Find the lines of the material below that include the string "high", then copy each one.

(Beginning of DATA PROVIDED)

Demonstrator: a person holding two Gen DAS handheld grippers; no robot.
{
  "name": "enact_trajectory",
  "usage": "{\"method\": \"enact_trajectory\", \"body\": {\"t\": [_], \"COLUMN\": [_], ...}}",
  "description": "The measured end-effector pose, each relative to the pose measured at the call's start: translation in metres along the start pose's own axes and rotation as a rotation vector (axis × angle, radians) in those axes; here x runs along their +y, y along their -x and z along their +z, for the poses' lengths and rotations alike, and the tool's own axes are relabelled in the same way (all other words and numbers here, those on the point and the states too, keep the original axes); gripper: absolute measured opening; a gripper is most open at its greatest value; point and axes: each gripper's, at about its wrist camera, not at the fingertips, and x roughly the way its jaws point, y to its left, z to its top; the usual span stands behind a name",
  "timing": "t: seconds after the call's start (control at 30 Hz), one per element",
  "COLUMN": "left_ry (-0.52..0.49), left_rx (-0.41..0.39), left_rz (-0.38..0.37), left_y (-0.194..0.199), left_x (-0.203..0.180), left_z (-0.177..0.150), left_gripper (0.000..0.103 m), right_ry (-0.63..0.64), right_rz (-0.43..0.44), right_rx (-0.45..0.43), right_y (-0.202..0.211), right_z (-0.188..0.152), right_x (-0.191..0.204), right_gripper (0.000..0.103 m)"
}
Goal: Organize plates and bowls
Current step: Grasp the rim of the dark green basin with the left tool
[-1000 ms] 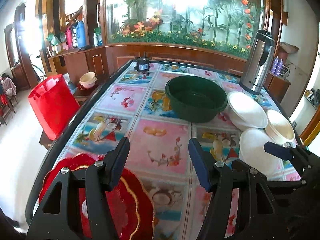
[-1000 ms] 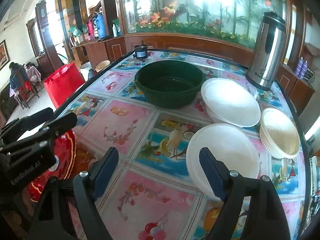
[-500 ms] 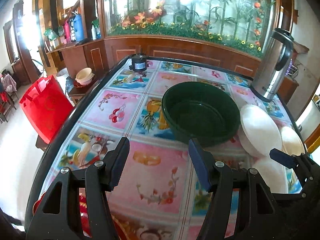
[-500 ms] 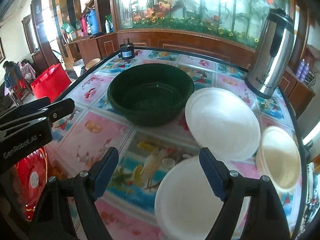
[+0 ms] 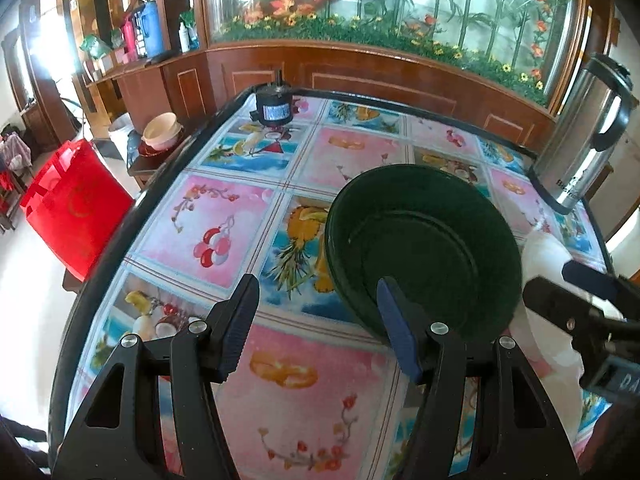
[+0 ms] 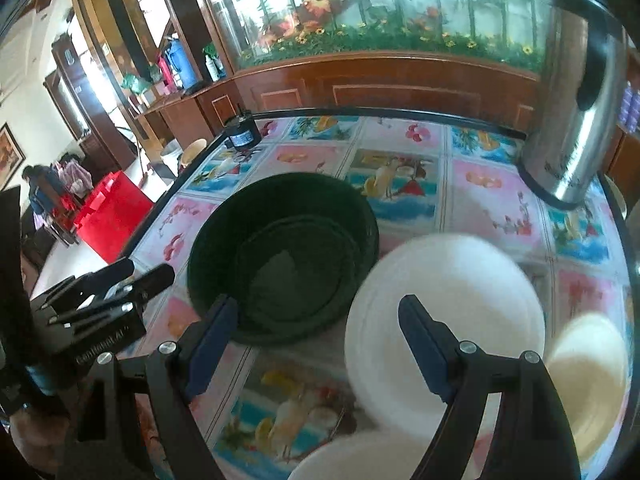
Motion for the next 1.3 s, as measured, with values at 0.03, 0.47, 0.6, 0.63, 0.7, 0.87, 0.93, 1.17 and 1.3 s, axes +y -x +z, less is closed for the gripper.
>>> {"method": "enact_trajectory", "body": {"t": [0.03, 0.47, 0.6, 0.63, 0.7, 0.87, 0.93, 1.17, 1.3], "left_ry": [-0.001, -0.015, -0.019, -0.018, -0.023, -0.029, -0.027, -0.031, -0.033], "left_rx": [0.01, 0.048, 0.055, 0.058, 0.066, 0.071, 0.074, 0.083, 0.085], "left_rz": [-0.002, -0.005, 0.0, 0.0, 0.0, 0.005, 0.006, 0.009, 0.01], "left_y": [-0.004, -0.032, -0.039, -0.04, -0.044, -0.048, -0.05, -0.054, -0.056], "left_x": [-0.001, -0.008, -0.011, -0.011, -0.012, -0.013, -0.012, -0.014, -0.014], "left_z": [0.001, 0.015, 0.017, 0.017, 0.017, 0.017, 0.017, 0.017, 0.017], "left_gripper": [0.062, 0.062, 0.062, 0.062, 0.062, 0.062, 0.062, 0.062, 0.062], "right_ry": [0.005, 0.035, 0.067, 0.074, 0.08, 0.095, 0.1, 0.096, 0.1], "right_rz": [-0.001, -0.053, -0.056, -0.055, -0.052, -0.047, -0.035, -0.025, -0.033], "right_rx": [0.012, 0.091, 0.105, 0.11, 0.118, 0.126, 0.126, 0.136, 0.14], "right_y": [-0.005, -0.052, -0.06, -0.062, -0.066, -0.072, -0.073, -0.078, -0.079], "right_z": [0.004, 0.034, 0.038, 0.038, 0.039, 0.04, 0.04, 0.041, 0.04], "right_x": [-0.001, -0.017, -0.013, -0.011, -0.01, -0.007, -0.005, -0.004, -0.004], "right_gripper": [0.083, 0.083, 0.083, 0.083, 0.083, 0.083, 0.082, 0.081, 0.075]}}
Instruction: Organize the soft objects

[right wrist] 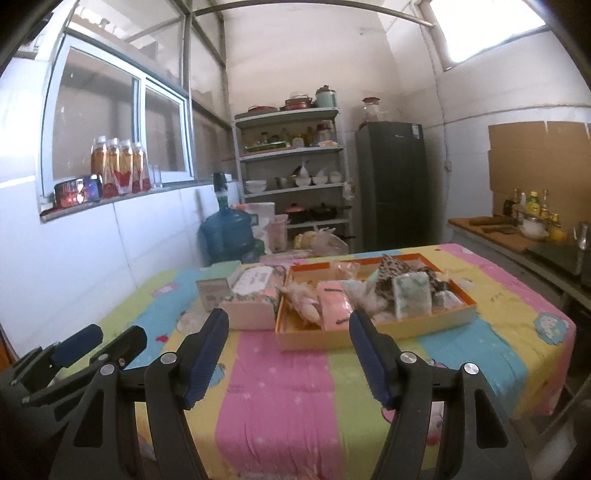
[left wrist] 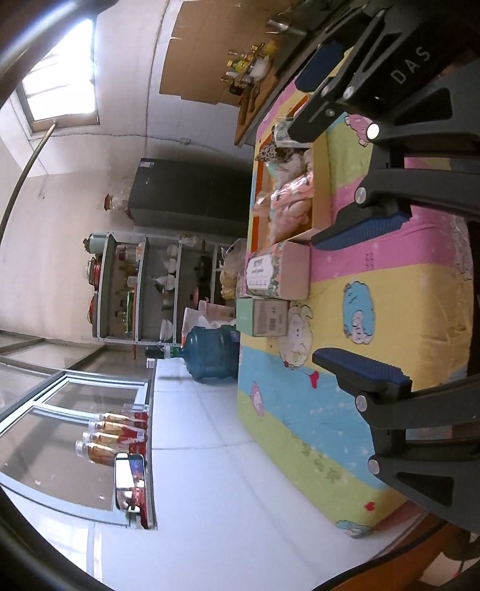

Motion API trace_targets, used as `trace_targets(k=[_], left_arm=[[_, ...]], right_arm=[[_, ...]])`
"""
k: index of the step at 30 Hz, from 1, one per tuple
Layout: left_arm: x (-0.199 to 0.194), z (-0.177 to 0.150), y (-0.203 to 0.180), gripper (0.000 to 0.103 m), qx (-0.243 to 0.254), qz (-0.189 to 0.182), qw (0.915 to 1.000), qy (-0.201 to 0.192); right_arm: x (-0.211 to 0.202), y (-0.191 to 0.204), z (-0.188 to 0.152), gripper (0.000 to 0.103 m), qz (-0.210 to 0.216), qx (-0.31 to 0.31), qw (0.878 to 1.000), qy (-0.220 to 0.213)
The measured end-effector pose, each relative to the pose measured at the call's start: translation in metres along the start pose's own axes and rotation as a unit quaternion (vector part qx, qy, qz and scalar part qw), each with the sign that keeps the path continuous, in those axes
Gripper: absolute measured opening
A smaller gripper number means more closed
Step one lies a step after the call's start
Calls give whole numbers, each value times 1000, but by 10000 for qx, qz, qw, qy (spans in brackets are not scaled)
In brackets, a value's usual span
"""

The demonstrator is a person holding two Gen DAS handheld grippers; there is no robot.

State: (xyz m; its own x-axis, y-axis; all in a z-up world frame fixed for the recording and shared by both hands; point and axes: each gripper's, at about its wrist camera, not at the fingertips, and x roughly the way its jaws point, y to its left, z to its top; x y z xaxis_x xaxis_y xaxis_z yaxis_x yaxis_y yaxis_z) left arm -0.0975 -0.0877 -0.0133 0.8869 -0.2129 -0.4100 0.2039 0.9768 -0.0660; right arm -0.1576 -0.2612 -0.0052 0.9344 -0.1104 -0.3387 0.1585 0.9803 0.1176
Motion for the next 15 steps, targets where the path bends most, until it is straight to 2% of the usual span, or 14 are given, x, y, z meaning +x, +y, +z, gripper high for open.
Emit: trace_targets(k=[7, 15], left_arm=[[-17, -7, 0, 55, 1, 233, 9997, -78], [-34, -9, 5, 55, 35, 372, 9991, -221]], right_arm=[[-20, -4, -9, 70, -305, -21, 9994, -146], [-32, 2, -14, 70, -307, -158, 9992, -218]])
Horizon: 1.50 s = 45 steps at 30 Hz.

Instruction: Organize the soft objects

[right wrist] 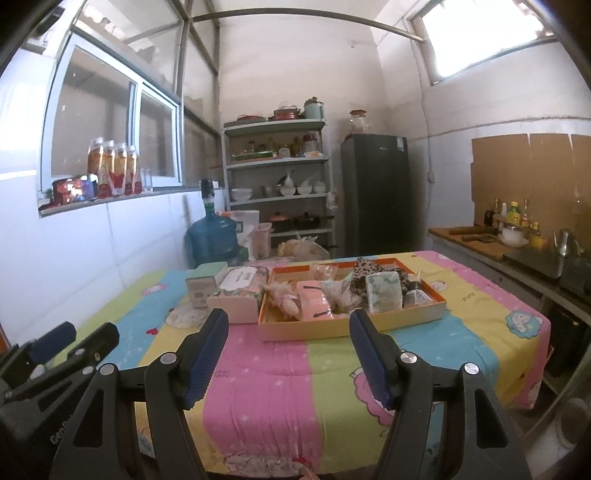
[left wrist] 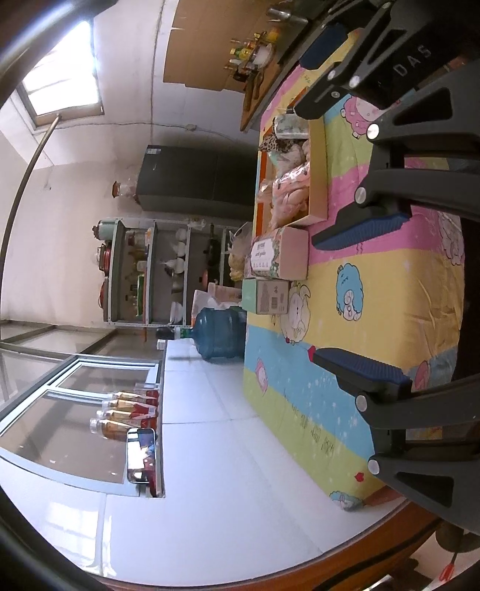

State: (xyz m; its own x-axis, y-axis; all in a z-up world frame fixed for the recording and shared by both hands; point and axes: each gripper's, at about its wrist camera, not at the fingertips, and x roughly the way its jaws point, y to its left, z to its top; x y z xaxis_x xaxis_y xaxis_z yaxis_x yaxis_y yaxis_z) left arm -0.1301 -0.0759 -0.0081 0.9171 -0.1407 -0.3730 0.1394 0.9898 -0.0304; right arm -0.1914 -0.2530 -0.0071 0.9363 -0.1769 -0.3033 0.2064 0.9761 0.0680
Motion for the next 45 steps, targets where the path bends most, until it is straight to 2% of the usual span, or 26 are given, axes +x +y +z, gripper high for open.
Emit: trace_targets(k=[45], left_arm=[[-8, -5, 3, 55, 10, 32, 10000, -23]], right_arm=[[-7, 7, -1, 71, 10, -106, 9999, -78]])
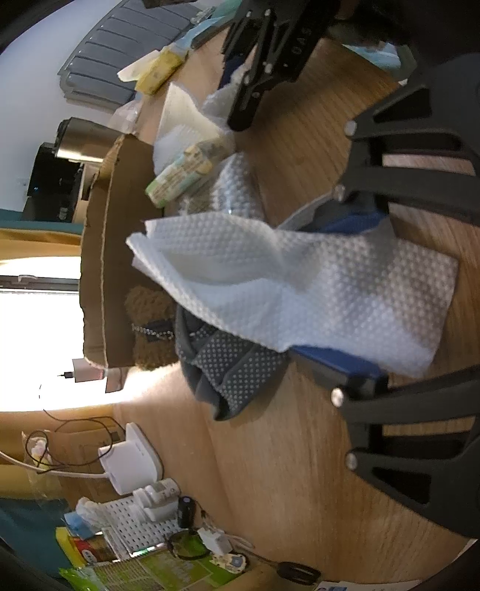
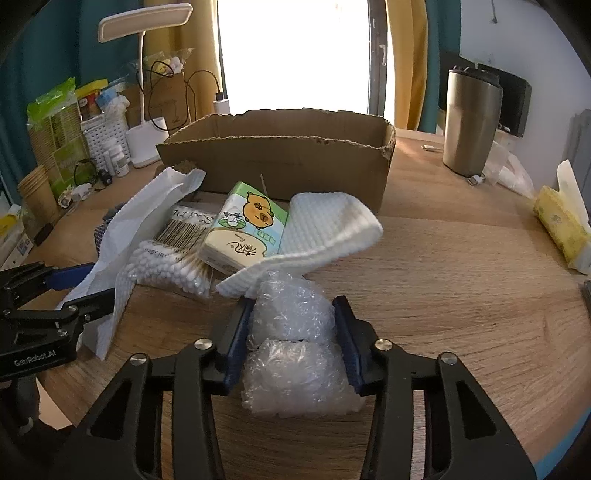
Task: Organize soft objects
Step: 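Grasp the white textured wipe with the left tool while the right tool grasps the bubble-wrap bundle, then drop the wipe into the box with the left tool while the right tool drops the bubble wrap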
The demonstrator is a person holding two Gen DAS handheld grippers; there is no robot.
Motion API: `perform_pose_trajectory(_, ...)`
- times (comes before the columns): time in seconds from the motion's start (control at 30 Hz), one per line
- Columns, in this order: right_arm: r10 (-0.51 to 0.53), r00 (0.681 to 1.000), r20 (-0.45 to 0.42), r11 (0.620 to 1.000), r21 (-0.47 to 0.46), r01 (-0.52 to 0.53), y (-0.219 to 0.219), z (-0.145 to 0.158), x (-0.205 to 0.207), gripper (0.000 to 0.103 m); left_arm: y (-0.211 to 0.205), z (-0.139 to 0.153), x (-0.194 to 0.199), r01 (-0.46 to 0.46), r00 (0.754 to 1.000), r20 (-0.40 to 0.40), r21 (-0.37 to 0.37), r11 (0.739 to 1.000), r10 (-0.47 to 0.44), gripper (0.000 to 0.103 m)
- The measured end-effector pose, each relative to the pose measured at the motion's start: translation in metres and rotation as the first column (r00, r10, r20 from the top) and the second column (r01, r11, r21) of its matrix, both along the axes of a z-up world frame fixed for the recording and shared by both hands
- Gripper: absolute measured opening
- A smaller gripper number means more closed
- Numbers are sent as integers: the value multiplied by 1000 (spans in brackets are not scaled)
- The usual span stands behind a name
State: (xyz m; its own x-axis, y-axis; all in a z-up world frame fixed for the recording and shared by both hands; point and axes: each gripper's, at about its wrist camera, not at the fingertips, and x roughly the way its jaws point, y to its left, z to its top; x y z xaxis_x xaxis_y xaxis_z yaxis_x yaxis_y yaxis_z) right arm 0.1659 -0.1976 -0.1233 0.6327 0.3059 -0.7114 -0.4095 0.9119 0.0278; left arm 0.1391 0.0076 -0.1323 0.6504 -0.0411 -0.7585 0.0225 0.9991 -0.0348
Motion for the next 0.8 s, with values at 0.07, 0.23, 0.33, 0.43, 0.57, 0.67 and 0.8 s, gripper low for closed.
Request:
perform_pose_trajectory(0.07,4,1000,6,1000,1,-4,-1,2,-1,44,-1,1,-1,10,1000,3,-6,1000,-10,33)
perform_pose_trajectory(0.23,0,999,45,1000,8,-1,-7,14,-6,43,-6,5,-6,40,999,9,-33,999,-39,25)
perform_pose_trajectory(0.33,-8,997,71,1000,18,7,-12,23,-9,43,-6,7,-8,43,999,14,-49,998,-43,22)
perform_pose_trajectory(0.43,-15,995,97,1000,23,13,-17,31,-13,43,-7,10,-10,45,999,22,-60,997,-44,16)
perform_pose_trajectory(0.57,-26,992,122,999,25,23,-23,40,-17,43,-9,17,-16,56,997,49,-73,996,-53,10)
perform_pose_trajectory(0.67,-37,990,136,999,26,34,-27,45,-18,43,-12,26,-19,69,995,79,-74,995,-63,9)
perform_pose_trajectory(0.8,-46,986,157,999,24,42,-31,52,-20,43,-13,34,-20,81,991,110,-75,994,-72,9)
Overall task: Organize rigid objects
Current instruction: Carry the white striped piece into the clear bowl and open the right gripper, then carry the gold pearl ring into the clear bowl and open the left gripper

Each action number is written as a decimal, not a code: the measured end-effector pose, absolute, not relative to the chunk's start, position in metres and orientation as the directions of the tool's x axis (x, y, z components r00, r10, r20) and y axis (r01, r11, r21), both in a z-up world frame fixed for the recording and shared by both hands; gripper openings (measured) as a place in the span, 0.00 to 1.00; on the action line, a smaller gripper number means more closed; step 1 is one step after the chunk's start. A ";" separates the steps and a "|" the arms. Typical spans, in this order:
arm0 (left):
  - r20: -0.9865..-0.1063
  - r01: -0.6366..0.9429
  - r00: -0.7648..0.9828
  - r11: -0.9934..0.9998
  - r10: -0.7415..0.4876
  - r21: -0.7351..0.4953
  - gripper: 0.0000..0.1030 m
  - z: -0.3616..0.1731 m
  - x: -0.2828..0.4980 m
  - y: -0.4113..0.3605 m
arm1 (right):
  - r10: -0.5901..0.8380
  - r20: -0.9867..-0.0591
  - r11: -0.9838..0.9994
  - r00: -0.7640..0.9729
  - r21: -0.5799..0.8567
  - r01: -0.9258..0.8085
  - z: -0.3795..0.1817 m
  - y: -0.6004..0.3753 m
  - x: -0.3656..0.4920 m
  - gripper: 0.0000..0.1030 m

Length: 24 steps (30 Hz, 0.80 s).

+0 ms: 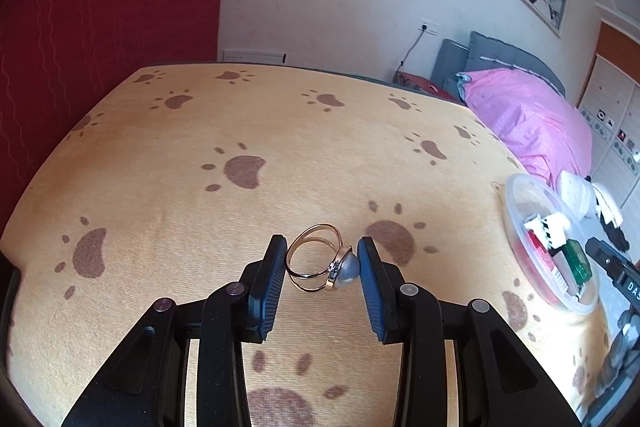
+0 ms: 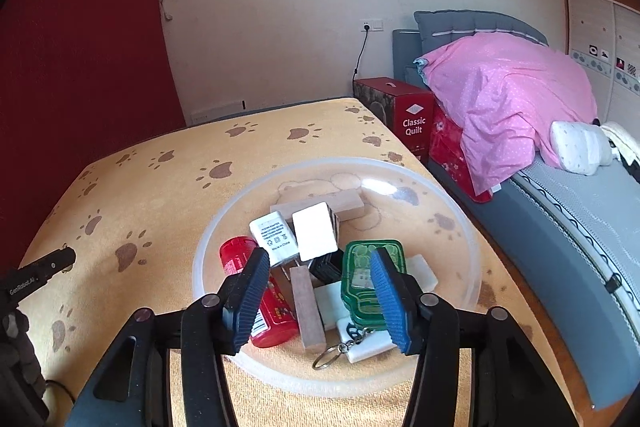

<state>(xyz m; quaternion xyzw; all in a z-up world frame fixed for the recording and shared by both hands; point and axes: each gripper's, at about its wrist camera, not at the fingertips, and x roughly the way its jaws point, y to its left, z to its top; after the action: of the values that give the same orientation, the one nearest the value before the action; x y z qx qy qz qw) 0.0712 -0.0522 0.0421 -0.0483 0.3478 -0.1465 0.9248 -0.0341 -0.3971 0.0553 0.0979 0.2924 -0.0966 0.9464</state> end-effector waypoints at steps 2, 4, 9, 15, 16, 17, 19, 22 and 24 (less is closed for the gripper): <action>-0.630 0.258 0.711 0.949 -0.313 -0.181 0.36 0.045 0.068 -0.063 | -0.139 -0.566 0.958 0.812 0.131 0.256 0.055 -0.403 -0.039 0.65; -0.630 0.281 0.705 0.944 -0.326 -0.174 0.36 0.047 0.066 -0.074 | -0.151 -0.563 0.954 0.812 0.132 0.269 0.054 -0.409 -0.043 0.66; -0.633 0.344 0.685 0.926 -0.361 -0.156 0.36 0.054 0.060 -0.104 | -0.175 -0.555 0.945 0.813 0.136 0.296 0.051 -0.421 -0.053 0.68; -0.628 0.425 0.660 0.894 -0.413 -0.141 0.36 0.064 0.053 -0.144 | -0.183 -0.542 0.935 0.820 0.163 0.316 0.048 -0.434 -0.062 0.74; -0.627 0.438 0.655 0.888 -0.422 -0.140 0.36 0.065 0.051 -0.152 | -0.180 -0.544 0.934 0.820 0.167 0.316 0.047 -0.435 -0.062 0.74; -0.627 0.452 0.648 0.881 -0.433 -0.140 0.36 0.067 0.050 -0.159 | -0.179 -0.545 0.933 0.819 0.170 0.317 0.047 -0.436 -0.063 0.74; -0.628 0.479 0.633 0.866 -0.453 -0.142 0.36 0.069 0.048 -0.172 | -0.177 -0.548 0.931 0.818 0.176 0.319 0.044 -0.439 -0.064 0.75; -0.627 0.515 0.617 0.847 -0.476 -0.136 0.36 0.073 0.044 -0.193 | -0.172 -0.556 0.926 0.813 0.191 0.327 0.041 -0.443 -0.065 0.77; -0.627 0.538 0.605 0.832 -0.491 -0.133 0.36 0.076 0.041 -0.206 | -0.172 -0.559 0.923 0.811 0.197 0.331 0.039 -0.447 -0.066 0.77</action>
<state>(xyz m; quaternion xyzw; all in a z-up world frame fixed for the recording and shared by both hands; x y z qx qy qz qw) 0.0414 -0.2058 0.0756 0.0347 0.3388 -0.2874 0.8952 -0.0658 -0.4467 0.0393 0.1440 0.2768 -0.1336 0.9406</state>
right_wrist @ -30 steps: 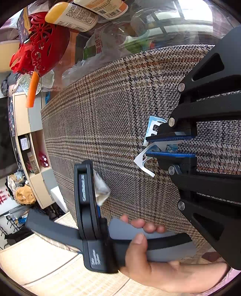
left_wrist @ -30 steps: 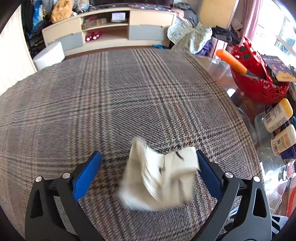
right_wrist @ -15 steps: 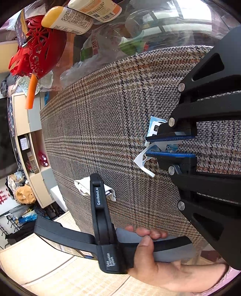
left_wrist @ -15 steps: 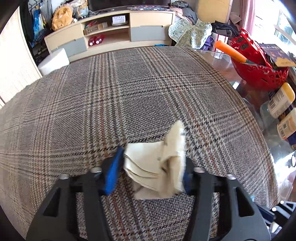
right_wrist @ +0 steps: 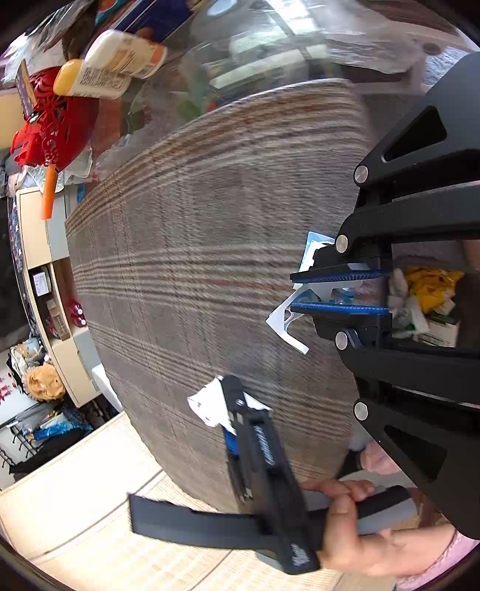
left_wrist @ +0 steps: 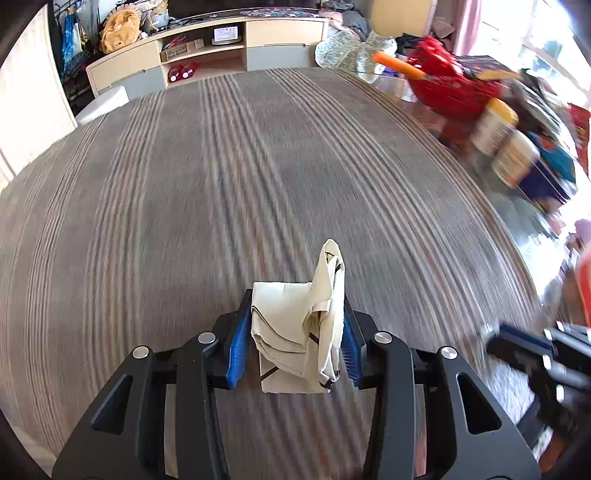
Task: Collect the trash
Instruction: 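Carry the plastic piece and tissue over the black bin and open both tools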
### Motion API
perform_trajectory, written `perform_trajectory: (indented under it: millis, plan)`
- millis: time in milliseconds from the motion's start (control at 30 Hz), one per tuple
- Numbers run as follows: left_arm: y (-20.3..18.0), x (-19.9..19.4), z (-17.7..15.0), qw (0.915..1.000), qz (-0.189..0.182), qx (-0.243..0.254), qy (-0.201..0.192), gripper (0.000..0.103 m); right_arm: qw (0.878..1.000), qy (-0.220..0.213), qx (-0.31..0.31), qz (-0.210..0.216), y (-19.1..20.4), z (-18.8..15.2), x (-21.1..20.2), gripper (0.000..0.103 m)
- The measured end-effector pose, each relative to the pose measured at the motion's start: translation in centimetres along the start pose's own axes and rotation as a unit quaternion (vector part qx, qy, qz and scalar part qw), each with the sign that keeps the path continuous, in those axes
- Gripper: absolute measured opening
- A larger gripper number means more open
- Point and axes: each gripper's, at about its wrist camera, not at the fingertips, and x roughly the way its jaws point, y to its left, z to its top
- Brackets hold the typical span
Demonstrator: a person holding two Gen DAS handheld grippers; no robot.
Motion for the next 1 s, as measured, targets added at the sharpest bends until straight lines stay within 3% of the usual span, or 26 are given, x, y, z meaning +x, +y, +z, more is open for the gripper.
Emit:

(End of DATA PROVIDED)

RESULT OF THIS TASK:
Motion for the next 15 steps, targets where the path bends most, until it is straight to 2% of the usual span, or 14 are given, x, y, z meaning +x, +y, +z, gripper high for open.
Motion for the next 45 steps, targets where the path bends most, until it is straight to 2% of the usual span, or 26 are given, axes +x +y +z, gripper high for open.

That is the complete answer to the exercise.